Читаем Болдинская лирика А. С. Пушкина. 1830 год полностью

Старая элегическая тема стояла как бы за порогом конкретного произведения. Застывшая, неподвижно универсальная, она не могла сообщить произведению тот неповторимый ракурс, который бы схватывал летучую и прихотливую стихию душевного мгновения, живое течение его, исполненное перепадов и противоречий. Такую тему можно было варьировать на разные лады, добиваясь своеобразия лишь за счет нового сцепления деталей, не посягая на перестройку жанрового целого. Только в романтической лирике 20-х годов, в поэзии Пушкина и в психологической лирике Баратынского, тема «врастает» в композиционную ткань стиха и существо ее раскрывается лишь в конкретном художественном контексте. Но это значит, что она утрачивает жанровый характер. Это значит, она всякий раз рождается заново. Формируя художественное целое, она и сама формируется в нем. Догматически жесткие связи между темой, способами ее композиционного развертывания и стилистическим ее воплощением в романтической лирике 20-х годов уже разорваны. Все эти элементы лирической структуры приходят в движение, а характер их сцепления определяется теперь лишь «логикой» становления конкретной художественной идеи. В романтической лирике тему уже невозможно слить с объектом изображения. К тому же и сам этот объект уже не заимствуется художником из традиционного арсенала «прекрасных предметов», а открывается всякий раз в потоке действительности, в движениях человеческой души. Воплощенный в произведении, он несет в себе неустранимый отпечаток субъективно-лирического жизнеощущения поэта, его художественной индивидуальности и всего богатства тех поэтических «превращений», которые происходят с ним в композиции произведения. В пушкинской лирике 20-х годов рождение темы (именно рождение, а не «выбор») зависит от того поэтического прообраза идеи, который, смутно проступая сквозь грани «магического кристалла», стоит в преддверии творческого свершения. Таким образом, процессы дробления и индивидуализации коснулись и лирической темы[38].
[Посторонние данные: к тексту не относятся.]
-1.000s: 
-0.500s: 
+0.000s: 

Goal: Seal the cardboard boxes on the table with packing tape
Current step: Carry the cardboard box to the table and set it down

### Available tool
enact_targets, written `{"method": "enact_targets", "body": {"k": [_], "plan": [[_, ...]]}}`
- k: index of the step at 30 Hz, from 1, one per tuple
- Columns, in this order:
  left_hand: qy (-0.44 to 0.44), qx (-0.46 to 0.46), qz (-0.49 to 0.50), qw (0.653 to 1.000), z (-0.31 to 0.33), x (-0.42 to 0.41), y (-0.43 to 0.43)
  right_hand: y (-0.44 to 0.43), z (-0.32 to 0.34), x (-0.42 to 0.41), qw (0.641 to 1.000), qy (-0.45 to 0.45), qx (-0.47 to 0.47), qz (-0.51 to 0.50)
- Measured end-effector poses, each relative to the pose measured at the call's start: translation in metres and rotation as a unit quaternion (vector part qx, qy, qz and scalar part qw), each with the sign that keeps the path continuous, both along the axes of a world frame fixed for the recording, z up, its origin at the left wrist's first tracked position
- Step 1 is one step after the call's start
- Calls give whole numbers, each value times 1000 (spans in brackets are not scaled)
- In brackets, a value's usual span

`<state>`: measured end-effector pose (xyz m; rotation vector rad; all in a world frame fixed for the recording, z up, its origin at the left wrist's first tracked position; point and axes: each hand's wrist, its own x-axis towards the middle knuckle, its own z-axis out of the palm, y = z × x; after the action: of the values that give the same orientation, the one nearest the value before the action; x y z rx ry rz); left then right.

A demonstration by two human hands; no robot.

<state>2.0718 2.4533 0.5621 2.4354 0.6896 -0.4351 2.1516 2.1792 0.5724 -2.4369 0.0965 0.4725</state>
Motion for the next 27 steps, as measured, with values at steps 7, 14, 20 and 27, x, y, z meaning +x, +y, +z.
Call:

В лирике 20-х годов (в пушкинской лирике прежде всего) уже не существует монолитной жанровой темы и нормативно-рецептурного отношения к ней. Вряд ли нам раскроется даже тематическое своеобразие такого, к примеру, произведения Пушкина, как «Простишь ли мне ревнивые мечты» (1823), если мы прикрепим к нему один из традиционных тематических «ярлыков» элегии. Весь строй лирического переживания здесь настолько сложен и противоречив, настолько неоднозначен, что покрыть это боренье чувств какой-либо плоской формулой из тематического реестра старой элегии решительно нет возможности. Вместо привычной элегической определенности в изображении эмоций здесь почти демонстративная неопределенность, за которой скрывается совершенно новое понимание душевной жизни. Сложными и нередко скрытными, проступающими лишь в образной перспективе стиха столкновениями чувств отмечен строй переживания и в других произведениях Пушкина 20-х годов. В «Желании славы», например, движение поэтической темы как будто предполагает легко обозримую смену (только смену) эмоций («И ныне желаю славы я…»), закрепленную, казалось бы, и композиционным контрастом временных форм изображения. На самом же деле за внешним смещением темы, «скользящей» из одного временного плана в другой, скрыт все тот же психологический исток, все то же постоянство страсти, не выгоревшей даже в горниле жесточайших душевных потрясений, слившейся с болью неотразимой обиды, с потребностью отмщения, своеобразного отмщения славой. Эта многогранность противоречивой, но единой лирической эмоции у Пушкина резко противостоит психологической одноплановости элегического мышления. Для обозначения такой эмоции понятие внешней, однолинейно определенной темы, в которое вполне укладывался круг переживаний старой элегии, оказывается несоизмеримо узким и поэтому ненужным. Оно уже ни на шаг не приближает нас к существу лирического конфликта.

Принципиально новое пушкинское понимание человеческой психологии, осознание противоречивого единства душевной жизни, стихийной целостности ее сложных, порою мимолетных, порою неосознанных проявлений — вот источник тех художественных сдвигов, которые ведут к отказу от жанровых установок в лирике. Конечно, этот исторический процесс ничего общего не имеет с молниеносной художественной реформой. Границы его достаточно протяженны. В пушкинской лирике они означены вехами целого десятилетия. В цепи художественных компонентов: тема, композиция, слово, между которыми жанровое мышление учредило четкую и устойчивую для каждого жанра взаимосвязь, — в этой цепи разные звенья с различной степенью пластичности высвобождались из-под диктата жанровых ограничений в лирике 20-х годов. Наиболее подвижными оказались тема и способы ее композиционного воплощения, наиболее стойким — поэтический «словарь» русской элегии.